#### [Work request]
Retype exactly the lines that run from the line with "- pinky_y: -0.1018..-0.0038" to the final line of the entries, keeping both ends and nothing else.

#### [Material to process]
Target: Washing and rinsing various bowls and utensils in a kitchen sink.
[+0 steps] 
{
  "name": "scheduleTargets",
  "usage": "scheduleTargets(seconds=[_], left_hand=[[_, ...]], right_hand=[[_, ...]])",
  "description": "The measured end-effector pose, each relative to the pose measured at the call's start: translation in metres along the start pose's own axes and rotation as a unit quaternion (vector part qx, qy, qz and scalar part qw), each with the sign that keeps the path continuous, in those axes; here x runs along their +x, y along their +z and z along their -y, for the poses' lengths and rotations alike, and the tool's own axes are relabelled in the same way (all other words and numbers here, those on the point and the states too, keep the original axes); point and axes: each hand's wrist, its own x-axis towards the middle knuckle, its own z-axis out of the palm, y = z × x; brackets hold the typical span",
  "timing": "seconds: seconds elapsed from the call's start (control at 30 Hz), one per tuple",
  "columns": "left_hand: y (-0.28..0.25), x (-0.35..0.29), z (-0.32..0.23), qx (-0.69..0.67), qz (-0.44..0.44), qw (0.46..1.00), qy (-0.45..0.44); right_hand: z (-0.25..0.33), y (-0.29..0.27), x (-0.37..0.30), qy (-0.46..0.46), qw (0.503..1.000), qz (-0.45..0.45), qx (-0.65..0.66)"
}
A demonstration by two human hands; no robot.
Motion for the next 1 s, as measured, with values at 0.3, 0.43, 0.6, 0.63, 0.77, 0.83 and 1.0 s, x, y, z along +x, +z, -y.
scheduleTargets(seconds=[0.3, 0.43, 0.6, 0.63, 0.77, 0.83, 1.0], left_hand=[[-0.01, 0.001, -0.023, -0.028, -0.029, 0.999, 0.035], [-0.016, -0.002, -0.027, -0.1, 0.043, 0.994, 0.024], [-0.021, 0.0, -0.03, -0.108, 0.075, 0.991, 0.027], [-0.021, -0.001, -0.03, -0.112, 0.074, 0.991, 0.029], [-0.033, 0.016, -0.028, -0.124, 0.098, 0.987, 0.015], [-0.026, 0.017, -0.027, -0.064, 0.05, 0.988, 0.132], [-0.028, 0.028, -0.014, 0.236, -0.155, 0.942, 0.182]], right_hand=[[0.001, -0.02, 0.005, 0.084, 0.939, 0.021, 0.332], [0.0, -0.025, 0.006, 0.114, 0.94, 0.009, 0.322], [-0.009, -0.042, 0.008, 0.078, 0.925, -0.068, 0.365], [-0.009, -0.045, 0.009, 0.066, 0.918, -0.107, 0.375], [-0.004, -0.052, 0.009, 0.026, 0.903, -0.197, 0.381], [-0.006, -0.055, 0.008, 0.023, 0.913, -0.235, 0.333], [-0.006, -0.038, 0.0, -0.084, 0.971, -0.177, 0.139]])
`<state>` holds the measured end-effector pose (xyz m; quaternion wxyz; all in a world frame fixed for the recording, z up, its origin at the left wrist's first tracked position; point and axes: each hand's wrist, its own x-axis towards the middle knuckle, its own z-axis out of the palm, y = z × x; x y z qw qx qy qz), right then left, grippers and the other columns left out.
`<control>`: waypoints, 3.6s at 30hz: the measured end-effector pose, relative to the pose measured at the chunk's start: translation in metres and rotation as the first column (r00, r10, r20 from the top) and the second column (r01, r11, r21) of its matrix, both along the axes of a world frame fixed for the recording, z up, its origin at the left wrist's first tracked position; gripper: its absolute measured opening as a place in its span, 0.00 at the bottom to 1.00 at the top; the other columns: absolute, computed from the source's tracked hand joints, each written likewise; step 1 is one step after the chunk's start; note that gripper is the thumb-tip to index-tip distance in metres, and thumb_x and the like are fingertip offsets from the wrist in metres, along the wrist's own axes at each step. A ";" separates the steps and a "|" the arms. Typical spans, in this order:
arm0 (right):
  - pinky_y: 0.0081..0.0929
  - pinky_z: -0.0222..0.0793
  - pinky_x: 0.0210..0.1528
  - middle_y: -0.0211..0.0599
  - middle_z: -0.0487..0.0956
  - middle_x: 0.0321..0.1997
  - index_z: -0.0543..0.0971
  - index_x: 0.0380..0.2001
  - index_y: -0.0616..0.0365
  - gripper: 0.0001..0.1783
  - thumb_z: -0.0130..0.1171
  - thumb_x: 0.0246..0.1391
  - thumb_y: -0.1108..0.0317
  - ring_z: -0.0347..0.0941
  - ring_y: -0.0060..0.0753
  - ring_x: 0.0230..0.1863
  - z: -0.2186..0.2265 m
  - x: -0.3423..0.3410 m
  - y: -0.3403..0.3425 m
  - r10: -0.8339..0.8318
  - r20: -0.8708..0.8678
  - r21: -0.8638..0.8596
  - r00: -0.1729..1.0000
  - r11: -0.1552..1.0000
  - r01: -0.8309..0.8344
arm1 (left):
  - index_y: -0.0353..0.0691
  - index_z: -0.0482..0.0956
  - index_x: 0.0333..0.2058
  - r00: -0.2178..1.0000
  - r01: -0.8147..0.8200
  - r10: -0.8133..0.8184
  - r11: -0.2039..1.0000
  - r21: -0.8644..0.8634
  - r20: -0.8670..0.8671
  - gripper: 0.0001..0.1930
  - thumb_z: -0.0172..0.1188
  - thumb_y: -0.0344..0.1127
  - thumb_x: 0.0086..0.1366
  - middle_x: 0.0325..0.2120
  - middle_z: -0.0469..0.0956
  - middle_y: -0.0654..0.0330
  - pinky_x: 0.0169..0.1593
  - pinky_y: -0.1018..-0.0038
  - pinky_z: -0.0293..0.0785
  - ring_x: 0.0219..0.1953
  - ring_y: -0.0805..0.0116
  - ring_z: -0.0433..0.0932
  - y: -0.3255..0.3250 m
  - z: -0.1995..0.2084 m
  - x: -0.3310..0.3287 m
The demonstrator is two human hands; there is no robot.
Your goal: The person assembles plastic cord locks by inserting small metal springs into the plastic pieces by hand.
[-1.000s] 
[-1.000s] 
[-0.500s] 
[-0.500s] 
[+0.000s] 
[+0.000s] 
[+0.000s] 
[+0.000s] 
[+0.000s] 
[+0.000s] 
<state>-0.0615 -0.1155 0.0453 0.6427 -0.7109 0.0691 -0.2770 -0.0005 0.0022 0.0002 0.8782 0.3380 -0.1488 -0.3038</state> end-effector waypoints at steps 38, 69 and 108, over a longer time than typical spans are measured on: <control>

#### [Solution to this task]
  - pinky_y: -0.1018..-0.0038
  - pinky_z: -0.0293..0.0785
  - ring_x: 0.0219..0.1953
  - ring_y: -0.0805..0.0116
  - ring_z: -0.0433..0.0932
  - y: -0.3255..0.3250 m
  - z: -0.1995..0.2084 m
  - x: -0.3310..0.3287 m
The demonstrator is two human hands; there is no robot.
Your goal: The person assembles plastic cord locks by inserting small metal springs into the plastic pieces by hand.
[-1.000s] 
[-1.000s] 
[-0.500s] 
[-0.500s] 
[+0.000s] 
[+0.000s] 
[+0.000s] 
[+0.000s] 
[+0.000s] 
[+0.000s] 
<state>-0.0615 -0.1155 0.0453 0.6427 -0.7109 0.0691 -0.2770 -0.0005 0.0022 0.0002 0.8782 0.3380 -0.1488 -0.3038</state> end-effector waypoints at steps 38, 69 and 108, over a longer time than typical spans are measured on: <control>

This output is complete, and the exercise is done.